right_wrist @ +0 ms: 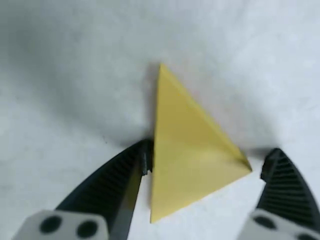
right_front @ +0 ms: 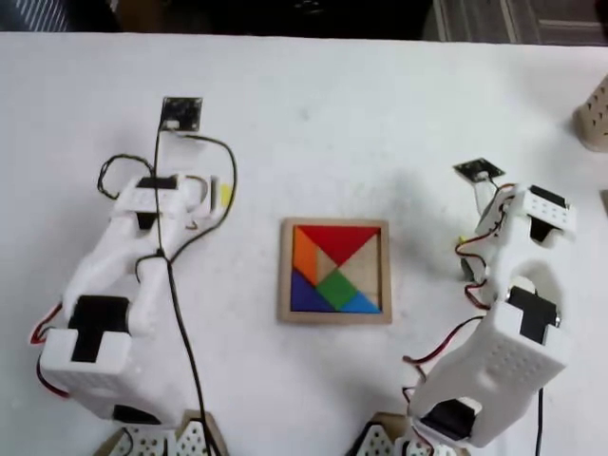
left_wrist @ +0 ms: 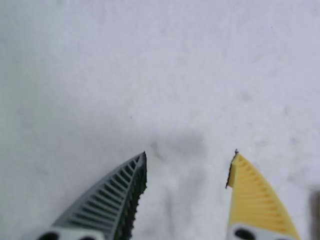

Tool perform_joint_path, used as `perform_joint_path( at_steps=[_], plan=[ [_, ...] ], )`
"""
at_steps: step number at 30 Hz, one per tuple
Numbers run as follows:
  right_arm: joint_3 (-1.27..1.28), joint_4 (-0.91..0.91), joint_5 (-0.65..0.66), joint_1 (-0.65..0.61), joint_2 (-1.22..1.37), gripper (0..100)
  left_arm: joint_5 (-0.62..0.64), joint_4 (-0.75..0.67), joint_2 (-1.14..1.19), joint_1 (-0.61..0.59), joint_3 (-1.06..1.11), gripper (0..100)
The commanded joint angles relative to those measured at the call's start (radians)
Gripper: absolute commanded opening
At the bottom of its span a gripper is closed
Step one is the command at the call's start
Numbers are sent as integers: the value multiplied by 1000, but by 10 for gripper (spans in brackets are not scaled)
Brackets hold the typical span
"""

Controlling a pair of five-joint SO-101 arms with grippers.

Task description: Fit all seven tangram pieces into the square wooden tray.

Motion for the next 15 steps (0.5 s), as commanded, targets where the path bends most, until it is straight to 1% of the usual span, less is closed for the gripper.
perform_joint_path(
  at_steps=[1, 5, 9, 10, 15],
  plan=[
    [-5, -8, -15, 8, 64, 351, 8, 3, -4, -15, -48, 286],
    [-8, -13, -23, 16, 96, 346, 8, 3, -4, -15, -48, 286],
    [-5, -13, -51, 16, 93, 264, 8, 3, -4, -15, -48, 286],
    [-5, -13, -51, 15, 93, 257, 8, 3, -4, -15, -48, 286],
    [-2, -13, -51, 27, 102, 262, 8, 3, -4, -15, -48, 286]
  ],
)
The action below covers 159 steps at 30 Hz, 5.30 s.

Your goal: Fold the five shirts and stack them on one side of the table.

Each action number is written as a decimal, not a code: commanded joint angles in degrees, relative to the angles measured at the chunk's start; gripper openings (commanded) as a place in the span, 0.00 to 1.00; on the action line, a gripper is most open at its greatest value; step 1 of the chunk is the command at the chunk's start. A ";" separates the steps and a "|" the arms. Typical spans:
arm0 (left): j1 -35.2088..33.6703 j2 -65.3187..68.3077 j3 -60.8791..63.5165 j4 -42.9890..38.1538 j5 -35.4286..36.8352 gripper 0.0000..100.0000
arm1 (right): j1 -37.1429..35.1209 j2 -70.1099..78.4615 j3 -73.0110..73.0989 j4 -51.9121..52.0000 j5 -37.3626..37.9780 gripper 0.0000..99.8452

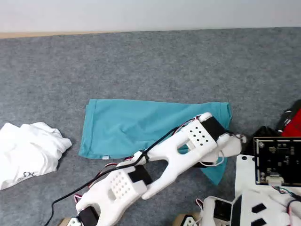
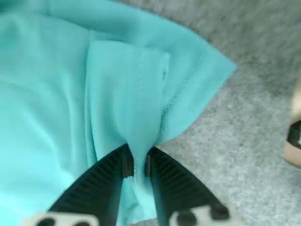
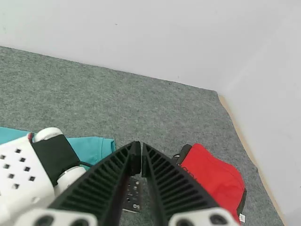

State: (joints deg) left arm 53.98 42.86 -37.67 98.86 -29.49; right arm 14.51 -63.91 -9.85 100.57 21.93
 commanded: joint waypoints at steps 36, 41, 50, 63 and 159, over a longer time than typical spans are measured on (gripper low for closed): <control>-1.58 -8.00 2.95 1.14 -0.18 0.04 | 0.66 0.04 0.00 2.15 -0.53 0.01; -1.58 -8.09 2.95 1.14 -0.18 0.02 | 0.66 0.04 0.00 2.15 -0.53 0.01; -1.49 -8.00 3.03 1.05 -0.18 0.01 | 0.66 0.04 0.00 2.15 -0.53 0.01; 0.53 -8.35 2.15 1.58 2.73 0.15 | 0.66 0.04 0.00 2.15 -0.53 0.01; -14.95 7.82 -31.43 1.76 3.16 0.10 | 0.66 0.04 3.43 2.15 -0.70 0.01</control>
State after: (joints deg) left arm 36.84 55.78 -70.02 98.77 -27.47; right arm 14.42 -63.91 -6.59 100.57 21.93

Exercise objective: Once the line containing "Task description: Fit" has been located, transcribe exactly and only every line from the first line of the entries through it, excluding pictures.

Task response:
right_wrist @ +0 ms: 
right_front @ +0 ms: 
left_wrist @ +0 ms: 

Tool perform_joint_path, used as `perform_joint_path( at_steps=[_], plan=[ [_, ...] ], )`
"""
at_steps: step number at 30 Hz, one per tuple
Numbers run as follows:
  right_arm: joint_3 (-1.27..1.28), joint_4 (-0.91..0.91), joint_5 (-0.65..0.66), joint_1 (-0.65..0.61), joint_2 (-1.22..1.37), gripper (0..100)
  left_arm: joint_5 (-0.62..0.64), joint_4 (-0.75..0.67), joint_2 (-1.14..1.19), joint_1 (-0.61..0.59), joint_3 (-1.06..1.11), gripper (0..100)
The commanded joint angles relative to those measured at the call's start (radians)
Gripper: absolute commanded opening
At the bottom of its span a gripper is closed
Step one is the command at the call's start
Numbers are sent as integers: the value multiplied by 1000, but by 10 for gripper (spans in brackets are not scaled)
Brackets hold the typical span
"""

Controlling a pair of five-joint SO-101 arms with grippers.

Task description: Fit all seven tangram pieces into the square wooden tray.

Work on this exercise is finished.